Figure 8. Post-hoc analysis of the effect of image manipulations on accuracy of the same-different categorization experiment. (A) Accuracies for each condition (HV/LV) and type of comparison (same/different) were computed separately for trials in which the two images were either photographed under same illumination and same rotation (SI, SR), same illumination and different rotation (SI, DR), different illumination and same rotation (DI, SR), or different illumination and different rotation (DI, DR). The results show that the participants always made more errors on HV texture categories than LV texture categories: however, this effect is strongest for same-comparison HV trials where there was a difference in illumination angel between images. Error bars indicate s.e.m. (B) Effect of illumination angle (L1–L5, see Figure 1B) on same-illumination (SI, diagonal values) and different-illumination (DI, off-diagonal values) trials (collapsed over SR and DR trials), for each condition and type of comparison. Most errors on same-category HV trials are made for images that have the largest difference in illumination angle (i.e., L3 vs.
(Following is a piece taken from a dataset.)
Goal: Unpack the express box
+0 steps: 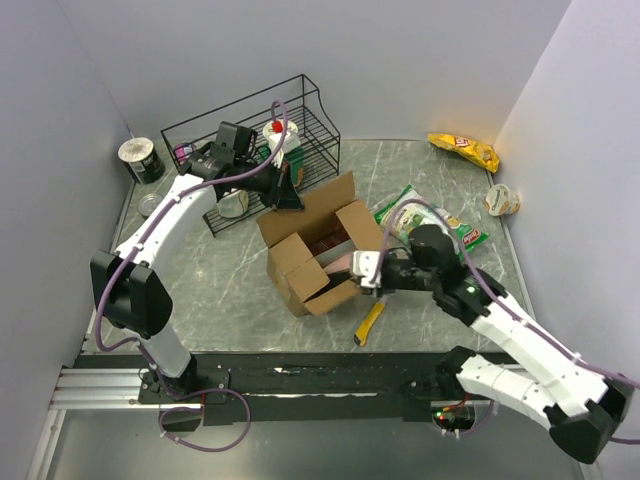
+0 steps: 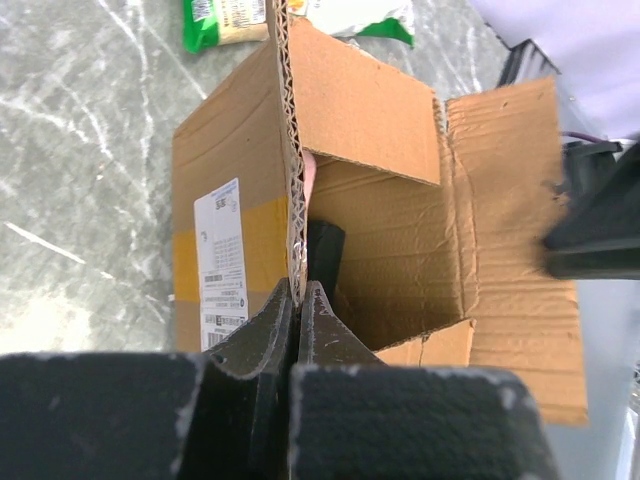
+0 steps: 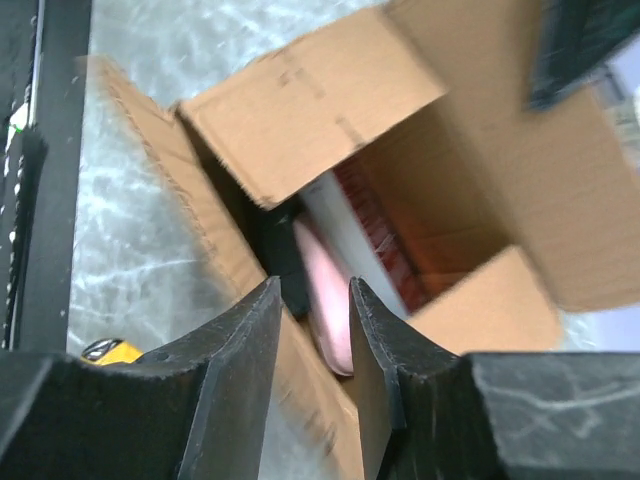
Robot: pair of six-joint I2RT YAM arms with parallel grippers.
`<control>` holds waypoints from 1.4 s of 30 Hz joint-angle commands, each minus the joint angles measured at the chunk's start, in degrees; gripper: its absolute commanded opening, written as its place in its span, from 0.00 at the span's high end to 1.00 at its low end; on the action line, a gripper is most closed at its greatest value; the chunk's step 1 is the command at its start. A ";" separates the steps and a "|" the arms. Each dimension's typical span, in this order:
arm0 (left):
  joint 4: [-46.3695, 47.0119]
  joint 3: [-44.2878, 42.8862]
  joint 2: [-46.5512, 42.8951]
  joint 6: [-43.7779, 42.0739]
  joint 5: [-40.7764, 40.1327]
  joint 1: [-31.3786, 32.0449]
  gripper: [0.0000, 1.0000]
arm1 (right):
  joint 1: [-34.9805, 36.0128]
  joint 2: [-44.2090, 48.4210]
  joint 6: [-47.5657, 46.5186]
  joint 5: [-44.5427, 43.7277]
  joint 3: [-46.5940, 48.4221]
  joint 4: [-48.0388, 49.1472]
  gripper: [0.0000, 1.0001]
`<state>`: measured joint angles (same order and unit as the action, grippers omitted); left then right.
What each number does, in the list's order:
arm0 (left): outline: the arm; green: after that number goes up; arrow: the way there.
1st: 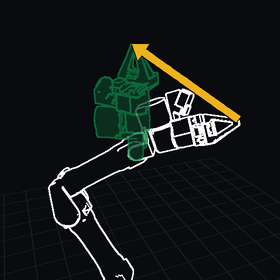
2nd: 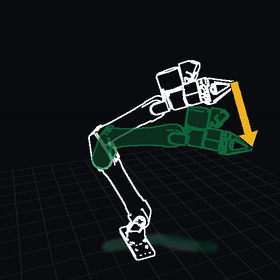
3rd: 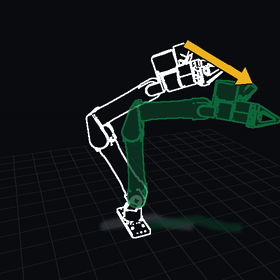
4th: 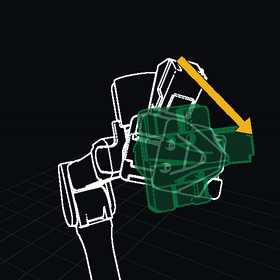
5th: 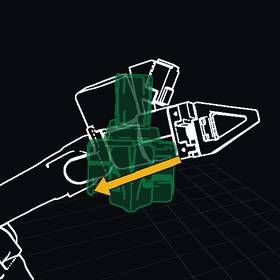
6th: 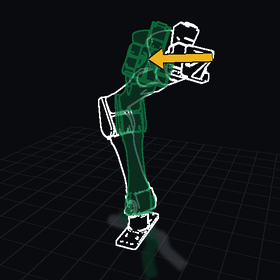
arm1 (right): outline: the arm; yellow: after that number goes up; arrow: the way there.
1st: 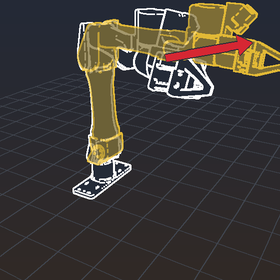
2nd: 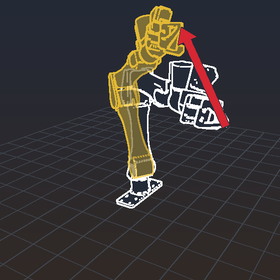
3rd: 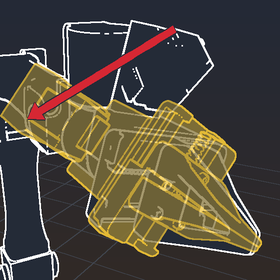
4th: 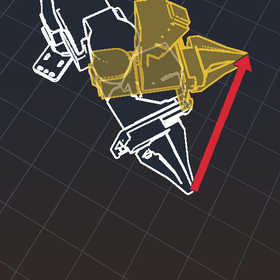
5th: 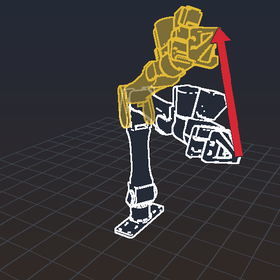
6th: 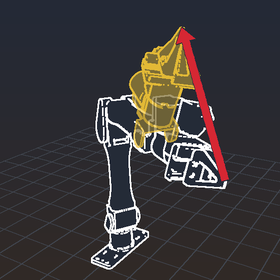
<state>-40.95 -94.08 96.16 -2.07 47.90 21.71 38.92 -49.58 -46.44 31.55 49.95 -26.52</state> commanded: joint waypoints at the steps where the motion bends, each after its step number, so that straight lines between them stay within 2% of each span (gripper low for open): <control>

L1/L5), whereas most errors on different-category HV trials are made for illumination angle L3.
To demonstrate the effects of illumination changes more clearly, we sorted the DI accuracies based on the exact illumination angle (L1–L5, see Figures 1B and 7E) that was used for each of the two presented stimuli on a given trial (given the small effect of rotation, we now collapsed over same rotation and different rotation trial-types, i.e., over SR and DR trials). The results of this analysis are displayed as confusion matrixes in Figure 8B (diagonals represent the SI trials). Here, it can be observed that on same-category HV trials (lower right matrix), most errors are made when the change in illumination angle was large (e.g., a pairing of L3 and L1/L5). For same-category LV trials (lower left matrix), however, this effect is much weaker, indicating that LV texture categories are less responsive to illumination changes. Interestingly, from the confusion matrix of the different category HV trials (upper right panel), it appears that most errors were made when the two different texture images were photographed under angle L3, suggesting that in general, images from different texture categories become more similar when the light is shone right from above; likely, this is due to higher saturation of the image (overexposure) under this illumination angle. This effect is however again absent for the different-category LV trials (upper left panel), suggesting that these saturation effects are less likely to occur for images that are LV in contrast statistics.
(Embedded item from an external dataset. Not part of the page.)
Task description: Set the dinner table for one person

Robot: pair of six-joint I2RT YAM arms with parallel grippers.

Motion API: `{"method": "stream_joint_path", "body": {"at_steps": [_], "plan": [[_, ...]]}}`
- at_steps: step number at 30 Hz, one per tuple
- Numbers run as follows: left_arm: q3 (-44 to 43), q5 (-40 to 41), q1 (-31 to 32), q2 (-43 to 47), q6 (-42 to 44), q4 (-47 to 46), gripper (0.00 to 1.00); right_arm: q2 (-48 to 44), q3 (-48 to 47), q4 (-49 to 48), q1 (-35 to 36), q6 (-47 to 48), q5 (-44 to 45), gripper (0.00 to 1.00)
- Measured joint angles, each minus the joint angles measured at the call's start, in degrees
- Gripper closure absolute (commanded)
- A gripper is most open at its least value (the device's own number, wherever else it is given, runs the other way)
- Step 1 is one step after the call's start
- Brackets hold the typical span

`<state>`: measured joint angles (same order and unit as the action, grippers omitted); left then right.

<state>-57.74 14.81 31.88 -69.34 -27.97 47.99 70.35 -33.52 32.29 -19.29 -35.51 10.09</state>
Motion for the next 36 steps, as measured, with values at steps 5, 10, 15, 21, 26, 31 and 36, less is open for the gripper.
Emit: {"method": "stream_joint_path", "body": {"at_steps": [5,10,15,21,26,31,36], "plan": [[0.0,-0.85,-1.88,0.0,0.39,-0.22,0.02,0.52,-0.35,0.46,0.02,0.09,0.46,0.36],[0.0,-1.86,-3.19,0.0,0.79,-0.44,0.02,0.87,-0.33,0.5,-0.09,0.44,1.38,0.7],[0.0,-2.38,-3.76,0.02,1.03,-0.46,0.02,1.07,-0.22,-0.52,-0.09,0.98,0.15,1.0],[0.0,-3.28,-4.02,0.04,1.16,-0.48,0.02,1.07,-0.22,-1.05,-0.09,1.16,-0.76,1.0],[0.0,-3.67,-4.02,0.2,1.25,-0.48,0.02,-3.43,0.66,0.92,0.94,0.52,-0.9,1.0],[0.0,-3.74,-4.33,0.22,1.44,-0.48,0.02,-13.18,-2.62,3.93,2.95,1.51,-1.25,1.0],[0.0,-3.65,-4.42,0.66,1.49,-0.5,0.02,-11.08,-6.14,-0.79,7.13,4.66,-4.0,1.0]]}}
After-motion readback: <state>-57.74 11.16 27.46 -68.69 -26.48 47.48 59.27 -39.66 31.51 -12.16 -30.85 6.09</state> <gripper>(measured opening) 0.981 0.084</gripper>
These behavioral and EEG results suggest that contrast statistics of the texture categories are diagnostic of perceived variance under changes in illumination. The behavioral results further suggest that the amount of illumination change is directly related to the perceived similarity on same-texture HV trials, and that the specific illumination angle used on different-texture HV trials may also influence the observed similarity (Figure 8B). Does this mean that a simple description of differences in luminance between images (i.e., brightness), rather than contrast statistics, would describe the same pattern of results? To test this, we computed the mean luminance (LUM, see Materials and Methods) of each image and tested to what extent differences in luminance were correlated with differences in behavioral categorization and EEG responses.
First of all, LUM values of individual images were indeed highly correlated with contrast energy (ρ = −0.69, p < 0.001), and somewhat lower but significantly correlated with spatial coherence (ρ = −0.38, p < 0.001). However, if we split the texture categories into high and low variance conditions based on LUM values per category, we do not find the same texture categories in each condition as in the original division based on contrast statistics; see Figure 9A. In fact, about half of the LV categories are “HV” in LUM if we separate the categories using a median split. The correlation of variance in LUM and accuracy on same-texture trials was either not significant (ρ = −0.32, p = 0.15, for the oddity experiment) or significant but lower compared to the correlation with contrast statistics (ρ = −0.51, p = 0.02 for the same-different experiment), suggesting that variance in brightness rather than contrast is not an alternative explanation for the finding that observers perceive images from HV texture categories more often as “different.”
Figure 9. Role of luminance statistics (LUM) in the behavioral data. (A) Mean and variance in LUM for each texture category, still color-coded by variance in contrast statistics (ce/sc; red, LV; blue, HV). Dashed lines indicate the values of the medians. (B) Behavioral accuracy in the oddity experiment on same-texture trials (i.e., same data as in Figure 4C) set out against mean LUM value per texture category, color-coded by variance in contrast statistics. The four “red” texture categories on the right for which accuracy is high would be grouped with the other red categories if the data would be set out against variance in contrast statistics rather than mean LUM values. Error bars indicate s.e.m.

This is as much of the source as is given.